For some patients with diabetes whose disease is caused by autoimmune pancreatitis, EPI may be controlled by steroids, notes Hardt.4 However, for most people, "If EPI is diagnosed, it should be treated using pancreatic enzyme supplementation," says Stevens.8

Published: 04/25/2012

1. MedLine Plus: Questions and Answers: Delayed-Release Pancreatic Enzyme Product Receives FDA Approval. http://www.fda.gov/Drugs/DrugSafety/PostmarketDrugSafetyInformationforPatientsandProviders/ucm149337.htm. Accessed January 15, 2012.
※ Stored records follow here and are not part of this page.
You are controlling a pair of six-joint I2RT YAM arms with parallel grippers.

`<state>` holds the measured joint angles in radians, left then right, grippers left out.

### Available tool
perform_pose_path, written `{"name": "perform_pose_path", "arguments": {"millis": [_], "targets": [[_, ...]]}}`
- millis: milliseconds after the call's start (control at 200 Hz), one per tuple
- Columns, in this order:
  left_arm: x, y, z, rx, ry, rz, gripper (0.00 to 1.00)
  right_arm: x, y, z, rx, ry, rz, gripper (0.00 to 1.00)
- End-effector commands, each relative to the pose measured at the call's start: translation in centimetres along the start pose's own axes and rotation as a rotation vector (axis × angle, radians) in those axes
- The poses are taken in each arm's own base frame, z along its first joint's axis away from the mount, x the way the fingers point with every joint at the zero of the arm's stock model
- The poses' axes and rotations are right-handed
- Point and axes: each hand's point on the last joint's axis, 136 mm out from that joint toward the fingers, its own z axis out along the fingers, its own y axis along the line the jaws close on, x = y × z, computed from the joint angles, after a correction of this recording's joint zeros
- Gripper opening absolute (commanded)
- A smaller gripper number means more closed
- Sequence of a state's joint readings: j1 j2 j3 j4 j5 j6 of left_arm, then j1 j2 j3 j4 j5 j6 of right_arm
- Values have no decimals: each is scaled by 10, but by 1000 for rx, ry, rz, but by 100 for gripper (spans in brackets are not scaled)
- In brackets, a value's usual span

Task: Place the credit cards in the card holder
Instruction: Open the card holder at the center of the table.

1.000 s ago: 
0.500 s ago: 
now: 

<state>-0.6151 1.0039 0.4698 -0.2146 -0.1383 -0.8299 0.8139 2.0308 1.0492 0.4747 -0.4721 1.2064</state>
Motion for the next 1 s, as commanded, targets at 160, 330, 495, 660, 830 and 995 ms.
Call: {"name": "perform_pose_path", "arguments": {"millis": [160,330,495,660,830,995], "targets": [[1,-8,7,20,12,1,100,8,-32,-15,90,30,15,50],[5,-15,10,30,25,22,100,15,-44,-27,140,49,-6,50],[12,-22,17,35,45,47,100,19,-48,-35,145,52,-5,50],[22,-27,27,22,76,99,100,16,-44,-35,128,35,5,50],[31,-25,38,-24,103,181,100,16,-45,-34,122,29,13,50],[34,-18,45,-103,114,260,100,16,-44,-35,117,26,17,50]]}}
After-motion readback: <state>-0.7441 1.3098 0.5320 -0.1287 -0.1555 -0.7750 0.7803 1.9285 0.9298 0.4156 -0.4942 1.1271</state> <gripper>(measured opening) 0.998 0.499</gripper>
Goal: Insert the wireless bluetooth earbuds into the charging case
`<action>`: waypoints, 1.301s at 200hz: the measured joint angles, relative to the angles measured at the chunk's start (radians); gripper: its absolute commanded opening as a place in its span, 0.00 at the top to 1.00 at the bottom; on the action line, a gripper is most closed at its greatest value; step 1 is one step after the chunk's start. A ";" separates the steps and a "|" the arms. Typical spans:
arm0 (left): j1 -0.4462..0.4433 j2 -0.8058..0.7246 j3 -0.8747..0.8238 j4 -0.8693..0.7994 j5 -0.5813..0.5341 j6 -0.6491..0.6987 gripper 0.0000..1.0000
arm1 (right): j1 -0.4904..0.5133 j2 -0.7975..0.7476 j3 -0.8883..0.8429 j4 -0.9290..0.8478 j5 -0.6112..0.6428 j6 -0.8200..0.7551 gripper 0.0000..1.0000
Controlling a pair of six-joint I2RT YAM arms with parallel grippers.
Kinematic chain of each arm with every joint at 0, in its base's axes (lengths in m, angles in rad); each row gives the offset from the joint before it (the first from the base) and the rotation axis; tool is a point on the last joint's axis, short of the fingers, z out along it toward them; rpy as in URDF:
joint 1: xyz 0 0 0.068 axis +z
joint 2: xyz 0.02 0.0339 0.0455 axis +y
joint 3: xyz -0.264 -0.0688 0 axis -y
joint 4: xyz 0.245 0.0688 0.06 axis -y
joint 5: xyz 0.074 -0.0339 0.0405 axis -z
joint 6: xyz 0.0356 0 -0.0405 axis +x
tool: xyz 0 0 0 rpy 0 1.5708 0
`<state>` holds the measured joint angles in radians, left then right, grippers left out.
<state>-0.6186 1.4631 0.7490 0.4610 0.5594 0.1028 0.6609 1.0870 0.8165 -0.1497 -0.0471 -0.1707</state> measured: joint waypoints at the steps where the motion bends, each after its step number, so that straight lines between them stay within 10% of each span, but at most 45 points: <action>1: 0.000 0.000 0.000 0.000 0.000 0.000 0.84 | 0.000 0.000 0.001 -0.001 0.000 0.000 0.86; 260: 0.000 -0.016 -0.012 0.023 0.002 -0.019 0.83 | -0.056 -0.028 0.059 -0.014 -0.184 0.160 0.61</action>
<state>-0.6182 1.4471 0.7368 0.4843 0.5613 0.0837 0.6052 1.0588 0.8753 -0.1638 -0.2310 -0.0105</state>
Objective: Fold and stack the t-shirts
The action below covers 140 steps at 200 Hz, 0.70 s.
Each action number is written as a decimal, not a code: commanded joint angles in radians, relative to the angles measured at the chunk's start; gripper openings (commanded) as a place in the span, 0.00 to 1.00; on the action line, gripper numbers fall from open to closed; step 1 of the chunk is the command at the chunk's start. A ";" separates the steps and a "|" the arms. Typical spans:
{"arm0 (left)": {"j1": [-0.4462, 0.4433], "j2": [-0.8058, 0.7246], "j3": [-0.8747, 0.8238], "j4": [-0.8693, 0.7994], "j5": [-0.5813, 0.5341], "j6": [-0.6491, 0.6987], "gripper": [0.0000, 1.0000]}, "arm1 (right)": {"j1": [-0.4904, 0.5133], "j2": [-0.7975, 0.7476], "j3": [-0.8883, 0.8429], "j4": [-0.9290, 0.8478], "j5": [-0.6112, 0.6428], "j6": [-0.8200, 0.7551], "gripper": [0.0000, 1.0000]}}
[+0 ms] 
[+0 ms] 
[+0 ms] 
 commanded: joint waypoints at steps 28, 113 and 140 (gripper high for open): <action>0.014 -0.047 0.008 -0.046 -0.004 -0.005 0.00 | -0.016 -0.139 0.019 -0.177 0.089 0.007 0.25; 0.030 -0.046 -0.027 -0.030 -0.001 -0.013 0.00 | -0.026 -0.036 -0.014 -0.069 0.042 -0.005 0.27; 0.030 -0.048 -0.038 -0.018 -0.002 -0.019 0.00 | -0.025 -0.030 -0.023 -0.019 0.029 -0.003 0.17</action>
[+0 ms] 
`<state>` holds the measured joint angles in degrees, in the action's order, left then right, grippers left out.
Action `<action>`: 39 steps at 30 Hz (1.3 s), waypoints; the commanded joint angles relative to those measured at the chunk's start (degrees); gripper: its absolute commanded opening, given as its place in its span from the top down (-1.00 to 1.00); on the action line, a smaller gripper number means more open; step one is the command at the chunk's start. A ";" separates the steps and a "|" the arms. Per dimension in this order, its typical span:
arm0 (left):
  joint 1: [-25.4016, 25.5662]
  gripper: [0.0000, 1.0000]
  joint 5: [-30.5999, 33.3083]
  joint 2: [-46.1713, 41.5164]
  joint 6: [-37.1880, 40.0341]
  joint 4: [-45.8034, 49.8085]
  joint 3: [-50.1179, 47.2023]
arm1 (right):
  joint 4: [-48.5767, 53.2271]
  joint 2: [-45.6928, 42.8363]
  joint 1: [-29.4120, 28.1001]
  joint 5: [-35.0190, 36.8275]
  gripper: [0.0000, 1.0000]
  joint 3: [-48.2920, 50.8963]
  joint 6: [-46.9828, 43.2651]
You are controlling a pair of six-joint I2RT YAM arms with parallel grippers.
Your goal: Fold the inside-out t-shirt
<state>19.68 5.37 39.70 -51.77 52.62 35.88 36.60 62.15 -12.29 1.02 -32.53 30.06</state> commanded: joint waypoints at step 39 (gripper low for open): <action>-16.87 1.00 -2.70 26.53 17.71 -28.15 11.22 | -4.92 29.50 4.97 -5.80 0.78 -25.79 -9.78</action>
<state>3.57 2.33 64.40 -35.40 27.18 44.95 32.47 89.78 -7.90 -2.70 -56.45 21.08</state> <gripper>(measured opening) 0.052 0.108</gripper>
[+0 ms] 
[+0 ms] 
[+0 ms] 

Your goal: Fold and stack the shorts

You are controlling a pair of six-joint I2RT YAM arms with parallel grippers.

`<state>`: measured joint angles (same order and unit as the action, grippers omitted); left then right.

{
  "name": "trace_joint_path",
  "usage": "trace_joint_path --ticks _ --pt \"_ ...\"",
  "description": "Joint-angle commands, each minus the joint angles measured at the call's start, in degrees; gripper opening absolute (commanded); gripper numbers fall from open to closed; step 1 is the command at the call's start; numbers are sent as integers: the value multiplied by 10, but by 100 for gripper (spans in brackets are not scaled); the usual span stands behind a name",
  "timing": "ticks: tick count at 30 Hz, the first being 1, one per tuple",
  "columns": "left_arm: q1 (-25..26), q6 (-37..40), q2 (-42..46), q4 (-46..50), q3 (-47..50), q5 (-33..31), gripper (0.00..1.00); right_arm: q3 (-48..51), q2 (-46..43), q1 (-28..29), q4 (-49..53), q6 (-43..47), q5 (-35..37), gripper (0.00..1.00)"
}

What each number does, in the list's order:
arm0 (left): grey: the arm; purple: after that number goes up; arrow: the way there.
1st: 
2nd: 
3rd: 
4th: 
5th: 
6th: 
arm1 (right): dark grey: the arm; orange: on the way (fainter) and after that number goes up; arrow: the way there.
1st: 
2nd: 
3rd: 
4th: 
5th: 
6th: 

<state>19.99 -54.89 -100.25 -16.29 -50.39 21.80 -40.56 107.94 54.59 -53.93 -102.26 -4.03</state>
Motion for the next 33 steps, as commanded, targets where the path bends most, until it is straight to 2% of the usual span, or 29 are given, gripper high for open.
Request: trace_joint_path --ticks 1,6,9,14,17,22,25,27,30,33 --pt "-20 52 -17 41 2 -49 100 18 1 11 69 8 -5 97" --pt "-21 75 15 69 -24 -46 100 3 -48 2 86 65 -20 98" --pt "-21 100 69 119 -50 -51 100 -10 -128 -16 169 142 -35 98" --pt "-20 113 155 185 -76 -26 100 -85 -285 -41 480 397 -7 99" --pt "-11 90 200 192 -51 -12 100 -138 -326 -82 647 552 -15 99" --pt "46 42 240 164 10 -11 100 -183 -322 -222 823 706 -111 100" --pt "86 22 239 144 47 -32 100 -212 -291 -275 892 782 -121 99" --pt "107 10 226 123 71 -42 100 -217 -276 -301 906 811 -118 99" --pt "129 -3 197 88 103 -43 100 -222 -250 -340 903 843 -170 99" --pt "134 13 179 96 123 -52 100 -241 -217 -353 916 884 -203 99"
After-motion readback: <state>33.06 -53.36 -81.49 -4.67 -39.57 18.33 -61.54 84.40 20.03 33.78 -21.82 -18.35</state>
2. Hardt PD, et al. and the S2453112/S2453113 Study Group. High Prevalence of Exocrine Pancreatic Insufficiency in Diabetes Mellitus. A Multicenter Study Screening Fecal Elastase 1 Concentrations in 1,021 Diabetic Patients. Pancreatology. 2003;3:395-402.
3. Hardt PD, et al. Is Pancreatic Diabetes (Type 3c Diabetes) Underdiagnosed and Misdiagnosed? Diabetes Care. 2008;31(suppl 2):S165-S169.
4. E-mail interview with Philip D. Hardt, MD, January 27, 2012.
5. Barthet M, et al. Frequency and Characteristics of Pancreatitis in Patients With Inflammatory Bowel Disease.Pancreatology. 2006;6:464-471.
6. Watts RA, et al. Pancreatic Disease in the Autoimmune Rheumatic Disorders. Semin Arthritis Rheum. 1989;19:158-165.
7. American Association for Clinical Chemistry. Pancreatic Insufficiency. http://labtestsonline.org/understanding/conditions/pancreatic-insuf/. Accessed April 16, 2012.
8. E-mail interview with Tyler Stevens, MD, January 27, 2012.
9. Leeds JS, et al. Is Exocrine Pancreatic Insufficiency in Adult Coeliac Disease a Cause of Persisting Symptoms? Aliment Pharmacol Ther. 2007;25:265-271.
10. Stevens T, et al. Evaluation of Duct-Cell and Acinar-Cell Function and Endosonographic Abnormalities in Patients With Suspected Chronic Pancreatitis. Clin Gastroenterol Hepatol. 2009;7:114-119.